Because they are different methods with different hazards. This SWMS covers the equipment — the switchboard, the pumps, the lifting, the rising main — and its dominant hazards are electrical, gravitational and stored pressure. Confined space entry is a different task with a different control set: permit, atmospheric testing, ventilation, standby person and non-entry rescue. Combining them would produce a document too generic to be useful at the point of work, and would bury the electrical and lifting controls under the gas ones. Any entry into the wet well, valve pit or dry well is covered by the Wastewater Confined Space Entry SWMS.
Our SCADA shows the pump is off. Isn't that enough?
No. 'Off' in a control room is a status, not an isolation. Duty pumps alternate automatically, on a timer or on a level signal, and a remote operator can start one.
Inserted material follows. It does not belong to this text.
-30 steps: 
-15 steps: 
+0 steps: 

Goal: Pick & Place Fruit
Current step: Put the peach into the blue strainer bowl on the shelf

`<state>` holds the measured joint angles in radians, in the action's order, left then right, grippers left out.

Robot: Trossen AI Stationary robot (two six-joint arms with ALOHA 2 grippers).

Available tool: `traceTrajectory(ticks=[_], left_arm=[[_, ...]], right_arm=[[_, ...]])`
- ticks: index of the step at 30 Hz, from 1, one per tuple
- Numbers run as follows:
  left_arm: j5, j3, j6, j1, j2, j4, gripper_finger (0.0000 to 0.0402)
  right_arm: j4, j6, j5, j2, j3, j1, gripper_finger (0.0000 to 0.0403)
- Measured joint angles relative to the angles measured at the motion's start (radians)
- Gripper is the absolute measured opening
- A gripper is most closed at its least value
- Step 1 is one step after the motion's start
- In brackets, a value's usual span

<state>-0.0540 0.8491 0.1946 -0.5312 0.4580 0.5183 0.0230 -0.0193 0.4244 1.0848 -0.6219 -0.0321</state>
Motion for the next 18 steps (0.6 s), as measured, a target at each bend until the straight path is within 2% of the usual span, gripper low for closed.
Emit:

Isolation means the circuit is physically opened, locked with a personal lock by each worker, the VSD DC bus is discharged, and the isolation is verified at the switchboard by the person doing the work. A control room indication has been the proximate cause of a great many machinery incidents.
Does this cover the electrical work, or do we still need an electrician?
This SWMS documents the method and the controls, including the correct NSW prohibition framing for energised electrical work. It does not substitute for licensing: all electrical work on the switchboard, VSDs and control circuits must be carried out by a licensed electrical worker, and proving de-energised is itself energised work. Where live work is genuinely unavoidable under Part 4.7 Division 4 sections 154 and 157, it must be carried out to AS/NZS 4836 with arc-rated PPE selected against the calculated incident energy.
Is a SWMS actually required for pump station maintenance?
Yes. Maintenance and repair of a structure is construction work, and this work engages several high risk construction work categories at Section 291 — it is carried out on or near energised electrical installations, involves a risk of a person falling more than 2 m into an open wet well, and takes place where powered mobile plant is moving. Section 299 therefore requires a SWMS before work commences, kept readily accessible and reviewed as necessary.